The rapprochement was made possible when the board dropped plans to solicit competing bids and announced in April that it was negotiating a new contract with Monitoring Analytics.
That did not end tensions with OPSI, however. In July, Brenner sent a letter to the board complaining that the state regulators had not been consulted in the drafting of the new contract. (See PJM, Monitoring Analytics Sign New Contract) Brenner said the board’s action ignored a 2008 order in which the Federal Energy Regulatory Commission authorized OPSI to provide advice to the commission and PJM regarding market monitoring issues.
OPSI later asked FERC to amend the contract to include clarifications — included in a transmittal letter — regarding the balance between board oversight and the monitor’s independence.
The commission rejected OPSI’s request in a Sept. 27 order, but said it expected “that PJM and the [Independent Market Monitor], having made commitments in the transmittal letter, will abide by them.”
That was sufficient, Brenner said last week. “All’s well that ends well.”
Kinsey said the contract was “much improved” over the original because it clarified the Board of Managers’ oversight of the monitor, including regular performance reviews. The pact runs through the end of 2019.
While all expressed relief at the resolution of the contract dispute, there was no mistaking the underlying tensions that remain.
Both Bowring and Schneider are strong-willed personalities and can be blunt when they disagree.
When Brenner said he was happy to be able to call Bowring the “current and future market monitor,” Schneider interjected — “Current and future king” — with a chuckle.
“He has managed to annoy just about everybody in this room,” Robert Hanna, president of the New Jersey Board of Public Utilities, said of Bowring. “To me that’s a very good sign. He’s not in the tank for anybody. He does it in a principled way and he lets you know the basis.”
Schneider also tweaked Brenner gently. The chairman observed that PJM’s stakeholder process “seems to be working well.”
“Sometimes slowly,” Brenner said.
“Sometimes slowly and sometimes too fast, as you tell us,” Schneider responded.
Capacity imports could clear at lower prices than internal resources under proposed import limits being considered by PJM.
PJM officials are planning to create an RTO-wide import limit as well as individual limits for PJM interfaces with the North, South and West, Stu Bresler, vice president of market operations, told the Market Implementation Committee last week.

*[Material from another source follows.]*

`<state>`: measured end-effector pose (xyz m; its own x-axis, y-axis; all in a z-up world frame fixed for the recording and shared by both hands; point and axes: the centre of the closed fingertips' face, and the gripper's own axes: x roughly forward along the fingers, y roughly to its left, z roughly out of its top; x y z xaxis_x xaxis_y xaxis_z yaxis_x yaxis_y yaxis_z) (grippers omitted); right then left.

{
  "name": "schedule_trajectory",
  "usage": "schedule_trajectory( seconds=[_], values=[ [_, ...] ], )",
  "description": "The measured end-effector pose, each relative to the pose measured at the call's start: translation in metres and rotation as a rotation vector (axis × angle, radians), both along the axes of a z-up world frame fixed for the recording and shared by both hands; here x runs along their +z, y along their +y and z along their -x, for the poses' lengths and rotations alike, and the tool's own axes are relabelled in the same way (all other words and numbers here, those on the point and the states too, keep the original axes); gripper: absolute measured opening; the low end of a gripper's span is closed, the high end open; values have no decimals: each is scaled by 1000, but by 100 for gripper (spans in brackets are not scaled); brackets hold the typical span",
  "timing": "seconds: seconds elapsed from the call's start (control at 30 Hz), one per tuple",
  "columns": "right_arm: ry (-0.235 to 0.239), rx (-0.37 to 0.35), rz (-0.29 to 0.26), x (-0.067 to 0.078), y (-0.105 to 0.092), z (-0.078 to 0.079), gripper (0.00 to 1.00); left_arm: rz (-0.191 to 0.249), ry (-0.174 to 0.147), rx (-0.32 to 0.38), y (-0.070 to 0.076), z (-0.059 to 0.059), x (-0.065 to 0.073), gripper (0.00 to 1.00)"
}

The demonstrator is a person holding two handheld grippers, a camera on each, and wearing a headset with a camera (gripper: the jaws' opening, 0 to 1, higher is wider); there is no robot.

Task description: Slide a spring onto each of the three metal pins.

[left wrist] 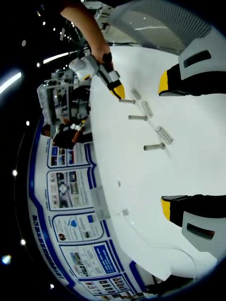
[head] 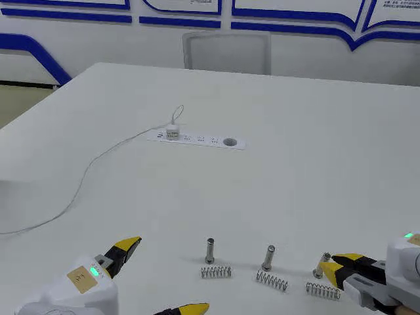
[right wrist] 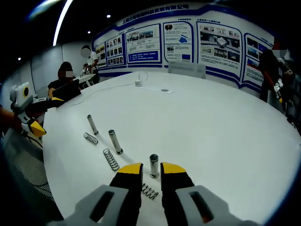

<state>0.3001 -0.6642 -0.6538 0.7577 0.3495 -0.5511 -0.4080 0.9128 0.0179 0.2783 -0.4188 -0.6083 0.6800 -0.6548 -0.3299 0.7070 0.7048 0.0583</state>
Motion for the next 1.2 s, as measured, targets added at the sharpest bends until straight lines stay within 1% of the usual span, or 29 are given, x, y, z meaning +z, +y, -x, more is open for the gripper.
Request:
schedule_trajectory(
  seconds=[0.1, 0.2, 0.23, 0.3, 0.4, 0.53, 0.6, 0.7, 0.8, 0.93, 1.03, 1.2],
  values=[
    [19, 50, 7, -6, 1, 7, 18, 3, 1, 3, 0, -1, 0, 89],
    [34, 93, 32, -11, 0, 12, 19, 1, 2, 6, 1, -1, -1, 89],
    [41, 115, 47, -14, 0, 15, 19, -1, 4, 7, 2, -1, -1, 88],
    [38, 150, 100, -17, -2, 17, 20, -4, 7, 6, 2, -1, -2, 88],
    [46, 177, 89, -19, 1, 19, 21, -7, 10, 5, 1, 0, -3, 88],
    [54, 196, 90, -23, 1, 20, 22, -11, 18, 5, 2, 0, -5, 88],
    [64, 213, 96, -26, 1, 21, 22, -20, 21, 5, 2, 0, -7, 88],
    [81, 251, 130, -32, 0, 23, 23, -26, 31, 1, 2, 0, -10, 88],
    [95, 282, 139, -36, 0, 25, 24, -35, 34, -2, 1, 1, -11, 88],
    [103, 315, 166, -42, -2, 23, 24, -42, 37, -4, 1, 2, -12, 87],
    [109, 334, 159, -45, 1, 21, 24, -47, 41, -2, 2, 2, -13, 87],
    [113, 395, 151, -46, 10, 23, 24, -51, 46, 7, 4, 2, -14, 87]
  ],
)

If the external limit is not reached, the “rest of RTO” and “outside RTO” regions would clear together at the same price. Once the cap is reached, however, the marginal external resource would set the price for the “outside RTO” region while the marginal internal resource would set the price for the “rest of RTO” region.
If there is price separation, internal resources will clear at a higher price than imports, just as resources east of PJM’s west-to-east constraints are often priced higher, Bresler said.
An alternate approach being considered by PJM is to require that resources have firm transmission as a condition for allowing them to offer into the auction.
PJM said last month that its initial analysis indicated the RTO should be able to absorb the more than 7,400 MW of imports that cleared in May’s capacity auction for 2016-17.
Officials said that their initial review found PJM can import 11,000 to 12,000 MW simultaneously. That would allow at least 7,500 MW of imports to clear in the capacity auction, with an additional 3,500 MW reserved for the RTO’s Capacity Benefit Margin — a set aside to be used in emergencies. (See Current Capacity Imports OK: Study)
However, PJM’s Mark Sims told the Planning Committee last week that the estimate may be overly optimistic because it assumes redispatch of almost 10,000 MWs. “We know in real-time that these kinds of adjustments … haven’t happened,” he said.
Sims said staff will conduct a revised analysis that puts more “realistic” limits on redispatch. The new analysis also will set a threshold distribution factor of 3% rather than the 1% factor used in the original analysis. “We don’t want to consider distribution facilities in Florida,” he said.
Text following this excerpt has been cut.